Changer le monde

Ah, toujours cette vieille obsession : changer le monde! 

Quoi, à bientôt 50 ans, tu en es toujours là? Oui, j'avoue. Mais je vais vous expliquer ce que j'entends par ça: 

Je ne crois pas à la volonté stérile de changer l'autre, de le combattre, ou de le réformer. Ces désirs, souvent égoïstes, ont montré leurs limites et ne sont, la plupart du temps, que provocations sources de violences diverses. L'autre n'a pas envie qu'on le change. Il a  besoin qu'on l'aide à se changer lui-même s'il le souhaite, ou qu'on l'accepte tel qu'il est. 

Il s'agirait donc de continuer,  jour après jour, à développer ce germe unique que nous portons en nous, afin de le mettre au service de la collectivité. C'est une oeuvre incessante. Sitôt accomplie elle se dérobe. A peine effleurée qu'elle nous envoie à nouveau en quête. Pendant que nous travaillons sur notre matière brute nous laissons les autres tranquilles, et avons moins d'énergie à leur reprocher ce qu'ils sont ou ne sont pas. Nous nous approcherons ainsi de la paix tant espérée. 

On me reproche parfois ( rarement directement d'ailleurs) de m'intéresser à trop de sujets. Et de communiquer sur des niveaux trop variés. Quoi? Il faudrait détenir une théorie, unique, universelle, pour prendre sa part dans cette oeuvre infinie qu'est l'amour du monde? Je ne crois pas aux théories. Et je défie celui ou celle qui a connu la faim, la soif, le rejet et la solitude de continuer à combattre son prochain à coup de théories. 

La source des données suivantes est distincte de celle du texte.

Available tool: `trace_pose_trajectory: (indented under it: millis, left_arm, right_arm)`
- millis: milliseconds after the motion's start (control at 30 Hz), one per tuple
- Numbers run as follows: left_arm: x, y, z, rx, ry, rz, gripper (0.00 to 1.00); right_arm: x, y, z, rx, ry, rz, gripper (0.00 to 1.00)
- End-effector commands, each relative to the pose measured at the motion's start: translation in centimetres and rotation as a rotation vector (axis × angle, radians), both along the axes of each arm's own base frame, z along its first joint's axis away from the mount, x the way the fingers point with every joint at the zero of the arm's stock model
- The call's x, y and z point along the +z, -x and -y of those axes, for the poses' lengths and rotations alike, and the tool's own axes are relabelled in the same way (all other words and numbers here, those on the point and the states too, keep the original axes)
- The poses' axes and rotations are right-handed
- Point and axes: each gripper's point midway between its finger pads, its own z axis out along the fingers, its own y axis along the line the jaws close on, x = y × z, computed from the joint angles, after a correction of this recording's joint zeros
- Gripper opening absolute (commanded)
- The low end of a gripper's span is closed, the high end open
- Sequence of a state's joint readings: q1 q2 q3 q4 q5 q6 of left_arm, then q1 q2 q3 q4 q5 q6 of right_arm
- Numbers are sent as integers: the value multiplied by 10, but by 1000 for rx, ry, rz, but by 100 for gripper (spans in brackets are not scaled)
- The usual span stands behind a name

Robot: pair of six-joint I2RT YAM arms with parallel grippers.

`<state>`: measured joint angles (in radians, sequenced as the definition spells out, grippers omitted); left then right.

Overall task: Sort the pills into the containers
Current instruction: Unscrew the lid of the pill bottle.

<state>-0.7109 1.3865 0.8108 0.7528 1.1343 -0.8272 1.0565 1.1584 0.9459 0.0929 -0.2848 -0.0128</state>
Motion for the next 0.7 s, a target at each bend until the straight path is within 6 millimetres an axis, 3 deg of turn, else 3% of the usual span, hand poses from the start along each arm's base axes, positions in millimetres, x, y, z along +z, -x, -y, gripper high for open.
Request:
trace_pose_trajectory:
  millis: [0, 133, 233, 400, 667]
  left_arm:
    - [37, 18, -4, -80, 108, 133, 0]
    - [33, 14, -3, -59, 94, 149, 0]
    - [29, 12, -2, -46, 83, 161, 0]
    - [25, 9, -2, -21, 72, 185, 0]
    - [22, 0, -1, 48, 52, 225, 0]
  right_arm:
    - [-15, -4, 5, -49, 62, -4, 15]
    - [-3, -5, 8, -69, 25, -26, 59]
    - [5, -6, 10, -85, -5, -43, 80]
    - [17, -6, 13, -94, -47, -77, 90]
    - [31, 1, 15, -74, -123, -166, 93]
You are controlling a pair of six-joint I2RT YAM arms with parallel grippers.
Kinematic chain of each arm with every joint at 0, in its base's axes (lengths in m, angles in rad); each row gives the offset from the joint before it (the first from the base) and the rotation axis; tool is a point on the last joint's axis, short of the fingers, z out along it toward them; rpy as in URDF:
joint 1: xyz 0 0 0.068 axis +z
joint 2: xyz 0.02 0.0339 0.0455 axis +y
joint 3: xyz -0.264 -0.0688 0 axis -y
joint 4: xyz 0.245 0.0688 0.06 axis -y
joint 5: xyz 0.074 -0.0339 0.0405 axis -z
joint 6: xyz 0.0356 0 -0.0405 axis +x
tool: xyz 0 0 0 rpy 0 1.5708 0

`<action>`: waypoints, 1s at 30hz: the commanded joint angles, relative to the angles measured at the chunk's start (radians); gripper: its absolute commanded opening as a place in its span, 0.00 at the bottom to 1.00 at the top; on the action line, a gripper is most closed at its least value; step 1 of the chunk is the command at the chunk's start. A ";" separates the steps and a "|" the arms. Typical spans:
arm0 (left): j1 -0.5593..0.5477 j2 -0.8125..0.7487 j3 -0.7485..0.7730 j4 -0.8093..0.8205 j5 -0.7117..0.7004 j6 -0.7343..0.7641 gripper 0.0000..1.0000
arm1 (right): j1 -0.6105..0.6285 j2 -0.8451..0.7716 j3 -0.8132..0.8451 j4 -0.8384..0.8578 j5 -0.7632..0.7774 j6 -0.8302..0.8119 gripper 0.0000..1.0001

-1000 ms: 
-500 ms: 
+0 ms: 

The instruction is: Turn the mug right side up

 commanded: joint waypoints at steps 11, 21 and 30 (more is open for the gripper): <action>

C'est dans les actes quotidiens, auprès de celles et ceux qui vivent,souffrent et meurent que nous construisons un monde différent, chaque jour. Nous pouvons ranger nos théories, elles ne sont que fantômes poussiéreux. C'est d'actions dont nous avons besoin.

Ce matin, dans le R.E.R en allant vers le Centre de Paris, m'a été donné de vivre un moment de grâce. Un SDF est entré, tenant une cannette de bière à la main ( 8h45 , pour la bière, c'est tôt ! ). Il a demandé un peu d'argent, d'une voix plutôt enjouée. Puis un jeune homme, l'air très fatigué, est venu s'installer à côté de lui. L'homme plus âgé a initié une discussion. Le jeune a accepté l'invitation, et a commencé à lui faire des confidences. Après quelques minutes le SDF était en train de conseiller celui qu'il appelait " mon petit" sur la manière de régler les problèmes avec son patron. J'ai pudiquement dissimulé les quelques larmes qui me montaient aux yeux. Le jeune homme avait en effet l'air de vivre une vraie situation de "souffrance au travail", et celui qui aurait pu être son père ( et dont personne n'osait s'approcher vraiment tellement il sentait mauvais ) l'a rassuré, lui prodiguant avec une infinie douceur des conseils très judicieux, qu'il a conclus par " tu sais, moi ça fait quelques années que je suis dans la rue, et ce n'est pas facile, alors fais attention à ton boulot, et fais attention à toi. Fais-toi plaisir, sors avec des potes, et relativise. Bon courage, Petit". 

Rangeons nos théories s'il vous plaît, et  regardons au fond de nos coeurs; Qu'y trouvons-nous? 

Moi, ce soir, j'y trouve une gratitude infinie d'avoir pu assister à cette scène.